**WORK TASK**
Exactly the lines from the first line of the listing through the line containing "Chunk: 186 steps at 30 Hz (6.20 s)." should appear in the output, unchanged.

**GIVEN INFORMATION**
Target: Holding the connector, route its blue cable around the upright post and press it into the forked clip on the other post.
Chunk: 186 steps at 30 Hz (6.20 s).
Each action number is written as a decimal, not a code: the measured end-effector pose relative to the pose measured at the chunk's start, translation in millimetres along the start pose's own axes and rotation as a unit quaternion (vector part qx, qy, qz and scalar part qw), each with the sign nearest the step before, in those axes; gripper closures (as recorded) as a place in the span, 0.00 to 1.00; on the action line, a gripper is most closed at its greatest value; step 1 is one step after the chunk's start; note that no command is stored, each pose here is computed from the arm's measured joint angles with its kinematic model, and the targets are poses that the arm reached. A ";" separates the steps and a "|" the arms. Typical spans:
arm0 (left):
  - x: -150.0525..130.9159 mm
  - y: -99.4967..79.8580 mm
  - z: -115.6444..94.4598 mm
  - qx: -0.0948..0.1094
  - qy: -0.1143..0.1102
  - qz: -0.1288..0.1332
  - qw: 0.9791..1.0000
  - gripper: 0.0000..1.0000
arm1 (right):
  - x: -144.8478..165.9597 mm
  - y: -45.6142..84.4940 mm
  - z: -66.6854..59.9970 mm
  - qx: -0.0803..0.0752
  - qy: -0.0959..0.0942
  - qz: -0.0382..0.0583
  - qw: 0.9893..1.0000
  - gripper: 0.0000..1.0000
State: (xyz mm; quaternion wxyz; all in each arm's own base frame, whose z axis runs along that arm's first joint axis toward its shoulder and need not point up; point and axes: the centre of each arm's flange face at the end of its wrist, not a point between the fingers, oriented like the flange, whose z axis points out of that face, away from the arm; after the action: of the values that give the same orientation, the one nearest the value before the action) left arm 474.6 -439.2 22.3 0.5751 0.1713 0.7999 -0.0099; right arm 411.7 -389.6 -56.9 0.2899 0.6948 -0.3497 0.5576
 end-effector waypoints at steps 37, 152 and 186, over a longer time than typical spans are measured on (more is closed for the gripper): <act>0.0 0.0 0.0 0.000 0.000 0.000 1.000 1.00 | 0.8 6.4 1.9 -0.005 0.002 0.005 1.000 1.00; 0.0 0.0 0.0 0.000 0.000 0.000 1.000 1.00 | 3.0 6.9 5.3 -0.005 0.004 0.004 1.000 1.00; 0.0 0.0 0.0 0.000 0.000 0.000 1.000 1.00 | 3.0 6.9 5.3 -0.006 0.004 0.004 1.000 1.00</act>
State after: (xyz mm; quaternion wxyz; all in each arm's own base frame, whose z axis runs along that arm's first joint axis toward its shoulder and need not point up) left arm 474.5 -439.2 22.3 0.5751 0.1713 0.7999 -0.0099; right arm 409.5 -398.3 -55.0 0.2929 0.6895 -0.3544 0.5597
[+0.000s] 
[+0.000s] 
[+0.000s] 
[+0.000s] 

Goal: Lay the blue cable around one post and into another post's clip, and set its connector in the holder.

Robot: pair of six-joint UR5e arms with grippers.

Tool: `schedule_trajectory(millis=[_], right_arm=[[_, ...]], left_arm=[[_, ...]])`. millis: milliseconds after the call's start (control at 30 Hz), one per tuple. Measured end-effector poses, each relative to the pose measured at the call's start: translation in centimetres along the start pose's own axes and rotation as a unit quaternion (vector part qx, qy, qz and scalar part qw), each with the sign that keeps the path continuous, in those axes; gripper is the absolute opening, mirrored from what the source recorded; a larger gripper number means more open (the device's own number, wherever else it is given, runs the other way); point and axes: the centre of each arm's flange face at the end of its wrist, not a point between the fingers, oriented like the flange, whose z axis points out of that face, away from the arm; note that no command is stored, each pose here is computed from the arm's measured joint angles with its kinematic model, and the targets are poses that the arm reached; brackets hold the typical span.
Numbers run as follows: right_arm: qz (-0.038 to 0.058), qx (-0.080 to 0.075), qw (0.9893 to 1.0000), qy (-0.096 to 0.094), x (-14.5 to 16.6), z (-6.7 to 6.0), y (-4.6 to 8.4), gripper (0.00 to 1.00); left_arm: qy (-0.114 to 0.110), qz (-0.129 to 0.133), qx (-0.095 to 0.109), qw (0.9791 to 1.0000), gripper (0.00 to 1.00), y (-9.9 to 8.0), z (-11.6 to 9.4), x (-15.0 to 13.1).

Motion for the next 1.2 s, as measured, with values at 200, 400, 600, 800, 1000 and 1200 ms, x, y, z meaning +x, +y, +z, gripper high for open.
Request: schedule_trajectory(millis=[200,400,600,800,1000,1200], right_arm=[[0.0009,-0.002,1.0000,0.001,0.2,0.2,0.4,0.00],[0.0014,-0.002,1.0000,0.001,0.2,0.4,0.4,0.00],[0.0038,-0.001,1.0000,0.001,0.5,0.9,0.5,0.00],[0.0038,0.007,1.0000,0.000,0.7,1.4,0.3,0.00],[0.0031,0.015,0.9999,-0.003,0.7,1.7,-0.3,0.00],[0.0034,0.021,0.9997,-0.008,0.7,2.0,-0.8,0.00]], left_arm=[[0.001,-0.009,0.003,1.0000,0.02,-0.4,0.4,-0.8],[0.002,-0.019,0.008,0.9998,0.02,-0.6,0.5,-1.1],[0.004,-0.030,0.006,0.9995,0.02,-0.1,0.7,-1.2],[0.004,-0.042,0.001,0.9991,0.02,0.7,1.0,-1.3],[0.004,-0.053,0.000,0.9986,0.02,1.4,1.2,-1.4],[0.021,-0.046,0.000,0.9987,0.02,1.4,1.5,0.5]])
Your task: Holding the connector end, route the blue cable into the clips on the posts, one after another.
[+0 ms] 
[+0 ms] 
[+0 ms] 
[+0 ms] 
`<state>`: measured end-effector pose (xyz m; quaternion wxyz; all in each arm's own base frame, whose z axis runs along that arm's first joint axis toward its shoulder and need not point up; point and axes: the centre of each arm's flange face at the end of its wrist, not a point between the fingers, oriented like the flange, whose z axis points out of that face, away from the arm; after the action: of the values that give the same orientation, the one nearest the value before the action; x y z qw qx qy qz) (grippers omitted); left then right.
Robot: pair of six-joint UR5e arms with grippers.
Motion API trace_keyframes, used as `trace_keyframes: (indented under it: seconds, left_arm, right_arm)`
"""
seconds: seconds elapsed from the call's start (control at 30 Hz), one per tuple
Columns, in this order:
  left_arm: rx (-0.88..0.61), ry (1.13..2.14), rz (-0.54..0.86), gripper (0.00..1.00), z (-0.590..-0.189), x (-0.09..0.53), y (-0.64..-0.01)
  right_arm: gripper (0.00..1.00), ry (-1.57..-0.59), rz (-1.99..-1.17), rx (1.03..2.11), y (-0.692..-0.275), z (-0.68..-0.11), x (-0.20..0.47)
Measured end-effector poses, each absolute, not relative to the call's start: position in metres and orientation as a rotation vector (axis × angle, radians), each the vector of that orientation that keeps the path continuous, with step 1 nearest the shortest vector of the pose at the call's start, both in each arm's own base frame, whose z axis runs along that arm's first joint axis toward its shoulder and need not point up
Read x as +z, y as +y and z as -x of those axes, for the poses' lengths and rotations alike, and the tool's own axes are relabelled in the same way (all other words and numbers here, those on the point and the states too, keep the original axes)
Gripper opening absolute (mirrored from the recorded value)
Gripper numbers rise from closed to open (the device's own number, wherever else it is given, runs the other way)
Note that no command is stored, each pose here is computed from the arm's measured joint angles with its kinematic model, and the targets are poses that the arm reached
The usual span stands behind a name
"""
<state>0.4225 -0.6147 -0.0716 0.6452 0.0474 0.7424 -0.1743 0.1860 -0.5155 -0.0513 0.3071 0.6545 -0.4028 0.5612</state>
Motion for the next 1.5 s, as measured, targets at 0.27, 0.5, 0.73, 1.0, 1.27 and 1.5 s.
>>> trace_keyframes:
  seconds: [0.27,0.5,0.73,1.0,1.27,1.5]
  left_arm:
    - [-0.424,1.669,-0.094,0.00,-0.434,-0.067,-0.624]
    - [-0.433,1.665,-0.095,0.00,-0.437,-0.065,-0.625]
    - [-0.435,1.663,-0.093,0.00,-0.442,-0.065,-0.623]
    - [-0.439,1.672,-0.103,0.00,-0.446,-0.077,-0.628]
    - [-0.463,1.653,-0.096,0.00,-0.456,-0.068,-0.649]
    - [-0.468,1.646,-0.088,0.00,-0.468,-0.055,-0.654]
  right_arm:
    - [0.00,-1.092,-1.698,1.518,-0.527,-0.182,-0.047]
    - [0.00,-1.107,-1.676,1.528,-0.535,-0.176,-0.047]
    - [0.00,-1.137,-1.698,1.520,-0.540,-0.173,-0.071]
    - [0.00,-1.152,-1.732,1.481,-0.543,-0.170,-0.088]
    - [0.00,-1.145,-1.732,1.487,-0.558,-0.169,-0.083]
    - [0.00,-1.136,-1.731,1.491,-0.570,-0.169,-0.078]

**ANSWER TO THE PROBLEM**
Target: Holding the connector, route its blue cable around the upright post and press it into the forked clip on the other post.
Chunk: 186 steps at 30 Hz (6.20 s).

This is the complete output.